Kui Lan membuka matanya dan mula-mula dia tidak sadar, mengira bahwa dia berada dalam pelukan suaminya. Akan tetapi ketika dia melihat wajah pria yang merangkulnya itu di dalam cuaca yang remang-remang, dia menjerit dan meronta, lalu bangkit duduk! Dapat dibayangkan betapa kagetnya ketika dia mengenal Na Tiong Pek dan melihat betapa tubuhnya tidak berpakaian sama sekali, seperti juga tubuh Na Tiong Pek! Seketika tahulah dia apa yang telah terjadi!

“Jahanam! Keparat hina-dina... ouhhh, engkau jahanam laknat...!”

“I-i... eh, Kui Lan... sssttt, jangan ribut... sudah terlanjur... aku... aku cinta padamu...”

“Jahanam...!”

Kui Lan menyerang lagi ketika pria itu mengelak dan kini terjadilah perkelahian di dalam kamar itu, perkelahian yang terjadi dengan seru antara dua orang yang sama sekali tidak berpakaian!

“Ssst, Kui Lan... kau akan mengejutkan semua orang... kita berpakaian dulu...”

Tiong Pek membujuk dan mulai merasa khawatir, akan tetapi Kui Lan terus menyerangnya sambil menangis.

“Dukk!”

Sebuah tendangan kaki Kui Lan mengenai paha Tiong Pek dan pria ini terhuyung ke belakang dan terguling ke atas pembaringan.

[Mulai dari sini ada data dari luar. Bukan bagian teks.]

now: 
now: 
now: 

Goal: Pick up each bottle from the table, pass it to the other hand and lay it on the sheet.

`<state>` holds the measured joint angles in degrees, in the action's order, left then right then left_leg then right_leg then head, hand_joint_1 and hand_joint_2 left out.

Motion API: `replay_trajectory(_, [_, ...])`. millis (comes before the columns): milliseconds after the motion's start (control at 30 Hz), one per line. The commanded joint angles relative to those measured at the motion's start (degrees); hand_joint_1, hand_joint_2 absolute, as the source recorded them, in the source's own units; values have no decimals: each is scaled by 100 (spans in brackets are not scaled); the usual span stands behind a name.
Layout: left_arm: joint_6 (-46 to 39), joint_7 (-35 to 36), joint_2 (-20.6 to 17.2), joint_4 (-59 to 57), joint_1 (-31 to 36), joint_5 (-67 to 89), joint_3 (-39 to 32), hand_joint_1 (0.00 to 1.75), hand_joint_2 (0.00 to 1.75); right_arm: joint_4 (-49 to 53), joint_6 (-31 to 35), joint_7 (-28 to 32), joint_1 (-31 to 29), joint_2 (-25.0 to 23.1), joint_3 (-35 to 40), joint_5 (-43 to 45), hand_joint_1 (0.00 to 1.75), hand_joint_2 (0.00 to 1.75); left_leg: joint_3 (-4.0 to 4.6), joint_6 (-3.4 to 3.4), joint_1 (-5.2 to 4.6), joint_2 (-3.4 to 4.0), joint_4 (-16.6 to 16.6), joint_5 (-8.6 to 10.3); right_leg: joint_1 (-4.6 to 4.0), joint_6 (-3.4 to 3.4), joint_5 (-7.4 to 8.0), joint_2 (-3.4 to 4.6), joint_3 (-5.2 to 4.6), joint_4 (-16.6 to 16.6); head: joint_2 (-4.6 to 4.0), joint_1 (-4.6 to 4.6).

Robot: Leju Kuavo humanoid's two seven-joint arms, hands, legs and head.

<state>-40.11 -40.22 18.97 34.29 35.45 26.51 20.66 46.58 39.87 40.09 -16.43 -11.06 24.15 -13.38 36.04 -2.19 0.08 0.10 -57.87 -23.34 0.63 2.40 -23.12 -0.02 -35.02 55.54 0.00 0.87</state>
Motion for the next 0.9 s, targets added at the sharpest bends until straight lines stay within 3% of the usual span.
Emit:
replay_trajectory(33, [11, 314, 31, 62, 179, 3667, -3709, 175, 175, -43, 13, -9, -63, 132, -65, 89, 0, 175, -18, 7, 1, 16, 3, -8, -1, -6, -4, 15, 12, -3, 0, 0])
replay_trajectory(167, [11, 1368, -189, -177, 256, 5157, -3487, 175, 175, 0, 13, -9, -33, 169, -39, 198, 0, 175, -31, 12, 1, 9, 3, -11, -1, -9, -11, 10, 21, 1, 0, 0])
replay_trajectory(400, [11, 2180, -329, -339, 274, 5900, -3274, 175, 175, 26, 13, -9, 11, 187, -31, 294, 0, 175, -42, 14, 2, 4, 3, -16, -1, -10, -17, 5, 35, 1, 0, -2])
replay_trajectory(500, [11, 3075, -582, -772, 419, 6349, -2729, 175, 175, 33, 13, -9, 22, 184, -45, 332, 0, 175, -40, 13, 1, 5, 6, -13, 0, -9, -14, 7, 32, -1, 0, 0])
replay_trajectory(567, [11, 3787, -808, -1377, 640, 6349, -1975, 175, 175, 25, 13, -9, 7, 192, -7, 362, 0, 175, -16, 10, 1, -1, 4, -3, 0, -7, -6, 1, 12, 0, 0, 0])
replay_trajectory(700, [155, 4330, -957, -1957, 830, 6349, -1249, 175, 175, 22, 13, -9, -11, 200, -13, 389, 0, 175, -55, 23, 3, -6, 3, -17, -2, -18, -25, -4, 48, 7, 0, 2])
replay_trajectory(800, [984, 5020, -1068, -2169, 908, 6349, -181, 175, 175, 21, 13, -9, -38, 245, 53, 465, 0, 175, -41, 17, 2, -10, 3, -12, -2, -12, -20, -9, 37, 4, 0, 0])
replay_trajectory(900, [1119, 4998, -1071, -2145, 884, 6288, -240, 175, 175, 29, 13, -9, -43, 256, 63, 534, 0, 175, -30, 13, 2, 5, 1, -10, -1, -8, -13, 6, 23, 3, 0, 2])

Kui Lan mengejar, menubruk dengan kedua tangan menghantam sekuatnya.

“Bukk!”

Hanya bantal dan kasur yang kena dihantamnya karena Tiong Pek sudah menggulingkan tubuhnya turun dari pembaringan dan kini karena dia didesak dan diserang secara bertubi-tubi, dia mencari jalan untuk melarikan diri. Akan tetapi celakanya, Kui Lan terus menyerangnya dan agaknya Kui Lan juga tahu akan maksudnya, maka wanita itu selalu mencegahnya melarikan diri melalui jendela atau pintu.

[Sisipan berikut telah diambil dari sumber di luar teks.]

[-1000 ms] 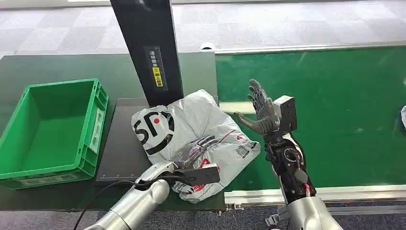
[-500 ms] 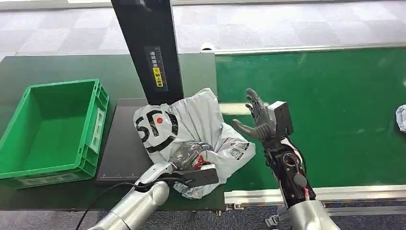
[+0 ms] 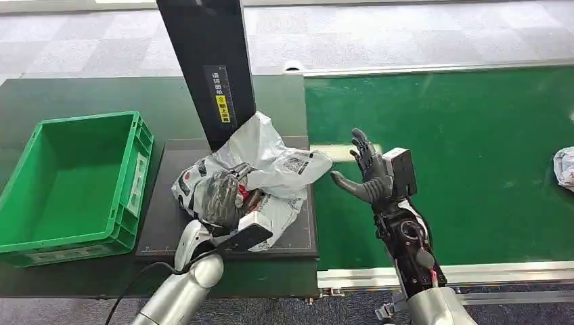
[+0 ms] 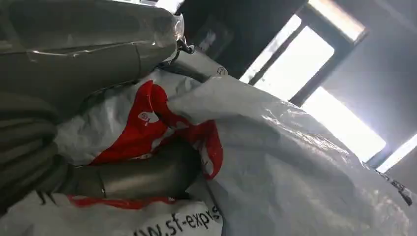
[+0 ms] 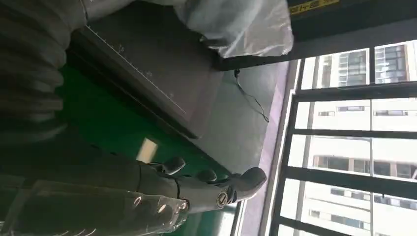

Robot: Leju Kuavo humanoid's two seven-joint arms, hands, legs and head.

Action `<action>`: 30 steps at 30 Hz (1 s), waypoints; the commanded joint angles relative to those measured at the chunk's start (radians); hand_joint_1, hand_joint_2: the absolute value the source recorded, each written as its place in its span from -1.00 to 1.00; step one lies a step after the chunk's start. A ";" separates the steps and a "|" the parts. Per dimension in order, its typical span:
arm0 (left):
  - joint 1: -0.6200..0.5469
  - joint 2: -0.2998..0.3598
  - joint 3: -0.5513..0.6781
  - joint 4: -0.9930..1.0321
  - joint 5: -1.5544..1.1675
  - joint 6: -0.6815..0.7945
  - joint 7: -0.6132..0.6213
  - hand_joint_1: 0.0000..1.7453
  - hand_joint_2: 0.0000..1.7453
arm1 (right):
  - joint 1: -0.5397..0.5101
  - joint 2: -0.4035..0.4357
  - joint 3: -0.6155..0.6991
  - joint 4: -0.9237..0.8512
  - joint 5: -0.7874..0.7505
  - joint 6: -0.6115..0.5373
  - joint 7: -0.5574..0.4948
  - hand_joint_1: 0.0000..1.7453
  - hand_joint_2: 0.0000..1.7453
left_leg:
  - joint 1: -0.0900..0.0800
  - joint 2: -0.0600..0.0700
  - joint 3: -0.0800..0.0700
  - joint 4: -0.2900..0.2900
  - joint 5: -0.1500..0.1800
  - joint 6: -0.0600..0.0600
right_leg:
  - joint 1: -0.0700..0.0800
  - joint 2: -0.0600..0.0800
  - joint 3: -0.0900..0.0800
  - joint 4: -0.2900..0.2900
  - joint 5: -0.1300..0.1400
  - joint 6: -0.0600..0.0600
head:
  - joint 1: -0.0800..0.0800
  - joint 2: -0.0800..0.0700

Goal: Moved the parcel from conveyor to table for the left to box.

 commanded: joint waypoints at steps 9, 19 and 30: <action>0.061 -0.143 0.392 -0.334 -0.345 0.187 -0.210 1.00 1.00 | -0.005 -0.012 0.018 0.007 -0.036 -0.005 -0.011 -1.00 1.00 | 0.000 0.002 0.001 0.000 -0.001 0.000 | 0.000 0.000 0.001 0.000 0.000 0.000 | 0.000 0.000; -0.177 0.030 0.503 0.061 -0.415 0.187 0.189 1.00 1.00 | -0.009 -0.006 0.041 0.036 -0.031 -0.006 -0.012 -1.00 1.00 | 0.000 -0.001 0.003 -0.002 0.001 -0.001 | 0.000 -0.002 0.002 -0.001 0.000 0.000 | 0.000 0.000; -0.354 0.182 0.539 0.533 -0.510 -0.004 0.621 1.00 1.00 | -0.011 0.016 0.036 0.072 0.005 -0.002 -0.005 -1.00 1.00 | 0.000 0.003 0.005 -0.003 0.001 -0.002 | 0.001 0.001 0.004 -0.002 0.000 0.000 | 0.000 0.000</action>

“Kui Lan... aduhhh, Kui Lan... sudah terlanjur... mengapa engkau mengamuk...?” Tiong Pek menjadi takut sekali.

“Brakkkkk...!”

Tiba-tiba daun pintu terpental dan terbuka, dan tubuh Kui Lin sudah meloncat masuk. Wanita ini membawa pedang dan wajahnya pucat karena dia tadi terkejut bukan main mendengar suara ribut-ribut dan cepat dia mengambil pedang dan melihat bahwa suaminya tidak berada di sisinya, dia cepat lari keluar dan mendengar suara perkelahian di dalam kamar encinya, dia cepat menerjang jendela dan memasuki kamar itu.